We do not maintain any policy of directors’ and officers’ liability insurance that insures its directors and officers against the cost of defense, settlement or payment of a judgment under any circumstances.

 

ITEM 15. RECENT SALES OF UNREGISTERED SECURITIES

 

During the Fiscal years ended June 30, 2016 and June 30, 2015, we sold an aggregate of 1,722,000 shares to 23 persons at prices ranging from $0.25 to $0.35 in transactions under rule 506 of regulation D and realized net proceeds of $462,000.
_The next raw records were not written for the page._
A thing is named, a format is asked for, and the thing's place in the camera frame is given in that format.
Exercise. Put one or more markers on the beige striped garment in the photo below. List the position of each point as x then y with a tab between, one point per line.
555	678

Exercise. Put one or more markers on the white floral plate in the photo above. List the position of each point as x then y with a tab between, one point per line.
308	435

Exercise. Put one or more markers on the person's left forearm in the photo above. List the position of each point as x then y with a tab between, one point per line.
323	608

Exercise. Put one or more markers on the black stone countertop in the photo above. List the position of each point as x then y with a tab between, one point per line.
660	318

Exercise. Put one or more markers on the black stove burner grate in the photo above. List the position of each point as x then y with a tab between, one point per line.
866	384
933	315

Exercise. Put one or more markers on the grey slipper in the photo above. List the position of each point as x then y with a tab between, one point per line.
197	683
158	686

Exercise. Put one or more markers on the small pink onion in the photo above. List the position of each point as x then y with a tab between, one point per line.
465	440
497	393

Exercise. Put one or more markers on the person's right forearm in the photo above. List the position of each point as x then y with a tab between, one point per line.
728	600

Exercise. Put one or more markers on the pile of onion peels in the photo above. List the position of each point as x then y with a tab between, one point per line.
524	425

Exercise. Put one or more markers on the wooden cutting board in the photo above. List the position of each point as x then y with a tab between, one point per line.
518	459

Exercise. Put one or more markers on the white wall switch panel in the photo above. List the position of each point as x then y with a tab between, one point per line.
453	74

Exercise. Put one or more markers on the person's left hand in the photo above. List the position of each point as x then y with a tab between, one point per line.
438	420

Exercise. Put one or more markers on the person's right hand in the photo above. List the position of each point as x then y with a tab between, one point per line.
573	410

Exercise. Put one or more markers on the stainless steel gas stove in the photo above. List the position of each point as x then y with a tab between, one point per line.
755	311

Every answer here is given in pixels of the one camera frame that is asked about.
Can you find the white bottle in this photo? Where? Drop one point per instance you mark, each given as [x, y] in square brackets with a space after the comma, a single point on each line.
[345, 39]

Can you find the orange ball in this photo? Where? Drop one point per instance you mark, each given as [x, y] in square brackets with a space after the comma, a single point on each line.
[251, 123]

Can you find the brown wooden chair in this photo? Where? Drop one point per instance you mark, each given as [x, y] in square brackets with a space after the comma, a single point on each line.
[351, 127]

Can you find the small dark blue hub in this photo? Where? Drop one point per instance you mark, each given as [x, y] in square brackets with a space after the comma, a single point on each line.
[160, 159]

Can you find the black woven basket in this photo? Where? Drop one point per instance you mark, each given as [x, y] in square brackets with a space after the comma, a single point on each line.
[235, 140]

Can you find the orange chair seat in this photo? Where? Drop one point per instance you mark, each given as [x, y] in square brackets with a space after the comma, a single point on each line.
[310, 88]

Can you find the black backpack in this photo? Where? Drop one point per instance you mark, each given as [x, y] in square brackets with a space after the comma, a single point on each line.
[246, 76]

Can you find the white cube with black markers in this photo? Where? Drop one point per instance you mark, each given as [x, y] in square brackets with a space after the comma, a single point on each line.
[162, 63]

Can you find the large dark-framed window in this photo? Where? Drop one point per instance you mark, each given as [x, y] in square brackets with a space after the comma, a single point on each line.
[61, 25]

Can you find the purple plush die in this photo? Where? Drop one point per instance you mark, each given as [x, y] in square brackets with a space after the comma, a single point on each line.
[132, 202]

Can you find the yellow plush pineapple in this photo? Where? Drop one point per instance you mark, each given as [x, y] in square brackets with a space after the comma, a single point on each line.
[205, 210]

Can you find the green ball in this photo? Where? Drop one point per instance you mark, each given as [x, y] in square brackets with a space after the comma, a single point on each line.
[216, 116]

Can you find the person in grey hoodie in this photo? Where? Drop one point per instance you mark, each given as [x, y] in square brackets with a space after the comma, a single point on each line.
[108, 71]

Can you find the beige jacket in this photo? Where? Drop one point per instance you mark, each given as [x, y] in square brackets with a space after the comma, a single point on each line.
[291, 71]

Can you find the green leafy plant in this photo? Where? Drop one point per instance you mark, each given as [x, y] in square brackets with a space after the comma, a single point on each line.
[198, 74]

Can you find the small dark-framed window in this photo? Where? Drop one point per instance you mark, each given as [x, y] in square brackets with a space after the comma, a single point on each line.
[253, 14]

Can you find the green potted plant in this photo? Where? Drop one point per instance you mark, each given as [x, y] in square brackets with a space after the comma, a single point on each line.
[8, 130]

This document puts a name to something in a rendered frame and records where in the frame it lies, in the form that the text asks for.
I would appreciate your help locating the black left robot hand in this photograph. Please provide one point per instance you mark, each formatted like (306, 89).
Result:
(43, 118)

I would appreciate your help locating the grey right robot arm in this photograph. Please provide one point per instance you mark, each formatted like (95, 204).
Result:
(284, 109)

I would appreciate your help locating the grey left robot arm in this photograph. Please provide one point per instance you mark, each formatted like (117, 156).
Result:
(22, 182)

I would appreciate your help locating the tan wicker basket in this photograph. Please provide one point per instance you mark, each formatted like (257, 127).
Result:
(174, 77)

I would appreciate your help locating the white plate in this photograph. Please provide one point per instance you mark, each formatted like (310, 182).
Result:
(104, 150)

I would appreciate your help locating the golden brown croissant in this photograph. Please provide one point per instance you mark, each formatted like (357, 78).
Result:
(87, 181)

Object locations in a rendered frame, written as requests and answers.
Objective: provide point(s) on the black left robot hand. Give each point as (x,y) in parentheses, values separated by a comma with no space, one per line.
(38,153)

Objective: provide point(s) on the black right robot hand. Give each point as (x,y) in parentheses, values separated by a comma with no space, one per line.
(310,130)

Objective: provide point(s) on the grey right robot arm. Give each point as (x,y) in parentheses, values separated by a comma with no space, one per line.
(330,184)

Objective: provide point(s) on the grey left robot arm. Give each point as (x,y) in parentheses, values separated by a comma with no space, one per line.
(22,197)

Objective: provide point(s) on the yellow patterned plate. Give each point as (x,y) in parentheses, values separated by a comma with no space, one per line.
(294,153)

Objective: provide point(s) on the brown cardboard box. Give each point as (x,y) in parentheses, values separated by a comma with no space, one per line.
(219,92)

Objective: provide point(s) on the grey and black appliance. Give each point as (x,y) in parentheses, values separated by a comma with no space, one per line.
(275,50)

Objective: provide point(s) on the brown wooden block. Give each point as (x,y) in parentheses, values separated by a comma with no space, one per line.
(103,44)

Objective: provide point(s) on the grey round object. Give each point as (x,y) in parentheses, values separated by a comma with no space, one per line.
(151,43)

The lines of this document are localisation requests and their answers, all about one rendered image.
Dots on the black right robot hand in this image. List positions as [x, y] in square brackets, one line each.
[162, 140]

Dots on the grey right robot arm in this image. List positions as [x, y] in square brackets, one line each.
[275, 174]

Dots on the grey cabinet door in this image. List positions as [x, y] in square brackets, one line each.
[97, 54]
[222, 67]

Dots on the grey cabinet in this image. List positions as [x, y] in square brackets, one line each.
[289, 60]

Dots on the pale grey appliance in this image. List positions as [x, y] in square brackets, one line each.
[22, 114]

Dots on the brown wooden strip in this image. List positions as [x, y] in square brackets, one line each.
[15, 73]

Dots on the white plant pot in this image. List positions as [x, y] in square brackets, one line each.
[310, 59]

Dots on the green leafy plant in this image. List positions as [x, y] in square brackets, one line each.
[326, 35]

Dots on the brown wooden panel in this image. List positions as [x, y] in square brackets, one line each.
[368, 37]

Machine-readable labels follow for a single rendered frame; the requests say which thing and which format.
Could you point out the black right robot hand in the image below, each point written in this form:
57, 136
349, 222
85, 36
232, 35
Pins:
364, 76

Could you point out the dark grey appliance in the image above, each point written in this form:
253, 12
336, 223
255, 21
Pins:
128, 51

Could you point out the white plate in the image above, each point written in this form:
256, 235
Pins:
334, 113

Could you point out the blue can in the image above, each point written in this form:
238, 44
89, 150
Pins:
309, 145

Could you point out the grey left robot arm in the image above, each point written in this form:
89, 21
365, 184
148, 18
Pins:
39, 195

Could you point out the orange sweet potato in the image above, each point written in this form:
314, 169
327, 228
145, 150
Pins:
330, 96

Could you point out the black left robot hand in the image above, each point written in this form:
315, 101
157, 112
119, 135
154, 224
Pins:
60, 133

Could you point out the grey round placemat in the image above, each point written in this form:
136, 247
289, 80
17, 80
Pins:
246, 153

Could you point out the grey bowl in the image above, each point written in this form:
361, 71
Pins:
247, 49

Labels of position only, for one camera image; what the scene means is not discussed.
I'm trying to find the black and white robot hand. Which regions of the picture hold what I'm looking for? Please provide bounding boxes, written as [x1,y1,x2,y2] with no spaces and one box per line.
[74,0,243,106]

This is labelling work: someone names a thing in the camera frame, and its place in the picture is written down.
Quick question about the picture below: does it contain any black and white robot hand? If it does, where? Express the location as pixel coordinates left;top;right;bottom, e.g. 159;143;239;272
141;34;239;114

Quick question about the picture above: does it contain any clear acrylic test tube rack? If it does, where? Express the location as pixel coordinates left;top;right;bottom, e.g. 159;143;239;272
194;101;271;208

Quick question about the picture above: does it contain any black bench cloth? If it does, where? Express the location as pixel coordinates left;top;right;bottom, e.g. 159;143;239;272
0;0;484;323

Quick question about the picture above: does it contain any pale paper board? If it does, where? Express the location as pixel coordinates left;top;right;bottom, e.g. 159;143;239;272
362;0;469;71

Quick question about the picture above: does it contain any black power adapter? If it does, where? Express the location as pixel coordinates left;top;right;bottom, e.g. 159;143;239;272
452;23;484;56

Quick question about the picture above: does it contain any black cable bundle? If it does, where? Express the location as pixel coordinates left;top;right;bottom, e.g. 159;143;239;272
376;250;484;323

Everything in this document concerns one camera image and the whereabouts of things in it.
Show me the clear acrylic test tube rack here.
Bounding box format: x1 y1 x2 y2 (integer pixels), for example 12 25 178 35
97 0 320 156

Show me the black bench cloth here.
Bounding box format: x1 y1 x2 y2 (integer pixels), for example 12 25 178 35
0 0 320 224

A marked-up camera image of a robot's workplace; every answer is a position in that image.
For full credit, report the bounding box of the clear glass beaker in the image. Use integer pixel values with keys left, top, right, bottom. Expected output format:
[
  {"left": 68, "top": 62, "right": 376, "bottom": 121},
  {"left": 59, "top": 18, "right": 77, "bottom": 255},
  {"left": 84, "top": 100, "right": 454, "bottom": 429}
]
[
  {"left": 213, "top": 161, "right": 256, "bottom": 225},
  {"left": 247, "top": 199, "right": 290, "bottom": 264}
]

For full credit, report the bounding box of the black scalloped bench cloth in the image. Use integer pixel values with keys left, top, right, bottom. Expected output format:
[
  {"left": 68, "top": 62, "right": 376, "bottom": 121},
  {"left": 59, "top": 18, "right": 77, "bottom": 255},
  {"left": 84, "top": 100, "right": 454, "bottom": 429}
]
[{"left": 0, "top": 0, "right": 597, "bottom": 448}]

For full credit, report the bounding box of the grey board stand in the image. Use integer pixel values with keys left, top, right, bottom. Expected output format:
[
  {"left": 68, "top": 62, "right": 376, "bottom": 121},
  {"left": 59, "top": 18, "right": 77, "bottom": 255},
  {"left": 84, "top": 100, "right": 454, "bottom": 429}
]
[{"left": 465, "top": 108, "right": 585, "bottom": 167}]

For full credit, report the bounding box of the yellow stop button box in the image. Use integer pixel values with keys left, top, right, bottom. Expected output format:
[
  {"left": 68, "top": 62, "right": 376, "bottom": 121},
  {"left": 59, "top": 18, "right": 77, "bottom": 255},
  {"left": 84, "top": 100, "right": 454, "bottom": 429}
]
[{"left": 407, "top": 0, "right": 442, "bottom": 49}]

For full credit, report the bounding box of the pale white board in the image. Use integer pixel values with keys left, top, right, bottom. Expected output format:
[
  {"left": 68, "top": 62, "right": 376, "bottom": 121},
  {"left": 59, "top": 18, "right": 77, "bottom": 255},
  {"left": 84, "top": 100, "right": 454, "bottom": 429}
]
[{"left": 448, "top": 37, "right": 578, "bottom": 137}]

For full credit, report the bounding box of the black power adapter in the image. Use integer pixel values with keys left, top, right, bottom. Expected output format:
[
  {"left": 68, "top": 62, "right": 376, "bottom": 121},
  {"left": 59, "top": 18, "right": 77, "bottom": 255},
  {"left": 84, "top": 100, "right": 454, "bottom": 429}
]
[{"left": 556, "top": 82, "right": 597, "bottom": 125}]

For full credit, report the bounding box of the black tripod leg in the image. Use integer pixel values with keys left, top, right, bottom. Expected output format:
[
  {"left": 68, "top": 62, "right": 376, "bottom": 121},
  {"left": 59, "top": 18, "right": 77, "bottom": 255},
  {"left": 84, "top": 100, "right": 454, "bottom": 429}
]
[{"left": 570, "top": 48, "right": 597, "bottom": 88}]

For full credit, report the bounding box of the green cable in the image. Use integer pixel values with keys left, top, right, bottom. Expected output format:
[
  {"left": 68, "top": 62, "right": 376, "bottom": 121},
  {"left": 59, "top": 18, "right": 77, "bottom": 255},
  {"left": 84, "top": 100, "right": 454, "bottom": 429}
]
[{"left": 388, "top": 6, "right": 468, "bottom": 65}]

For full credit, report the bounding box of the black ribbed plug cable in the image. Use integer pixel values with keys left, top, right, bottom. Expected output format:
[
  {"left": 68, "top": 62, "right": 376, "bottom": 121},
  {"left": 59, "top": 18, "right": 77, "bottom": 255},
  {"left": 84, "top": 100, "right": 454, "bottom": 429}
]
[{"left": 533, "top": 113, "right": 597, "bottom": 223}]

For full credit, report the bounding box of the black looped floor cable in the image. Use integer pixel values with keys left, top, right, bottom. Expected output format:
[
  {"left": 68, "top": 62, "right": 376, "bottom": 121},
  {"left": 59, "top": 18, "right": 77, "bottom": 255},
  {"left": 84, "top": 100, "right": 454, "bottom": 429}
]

These transactions were exempt from registration under the Act by reason of Section 4(2) thereof as transactions by an issuer not involving a public offering. We filed Form D with respect to these transactions and all of the shares issued therein where subject to an appropriate legend under the Act reflecting lack of registration.

 

On November 8, 2016, the Company entered into a Consulting Agreement with ABL Media Group with compensation of 200,000 shares of restricted common stock, and warrants to purchase up to 1,000,000 shares of the Company common stock at a price of $.25 per share. The warrants expire six months from the date the contract was executed.

 

On October 18, 2016, the Company entered into a Consulting Agreement with AJO Capital, Inc. with compensation of 200,000 shares of restricted common stock, and warrants to purchase up to 1,000,000 shares of the Company common stock at a price of $.25 per share. The warrants expire six months from the date the contract was executed.

 

On October 7, 2016, the Company entered into a revised Consulting Agreement with A.S. Austin Company with compensation consisting of warrants to purchase up to 300,000 shares of the Company common stock at a price of $.75 per share. The warrants expire five years from the date the contract was executed.

 

These transactions were exempt from registration under the Act by reason of Section 4(2) thereof as transactions by an issuer not involving a public offering.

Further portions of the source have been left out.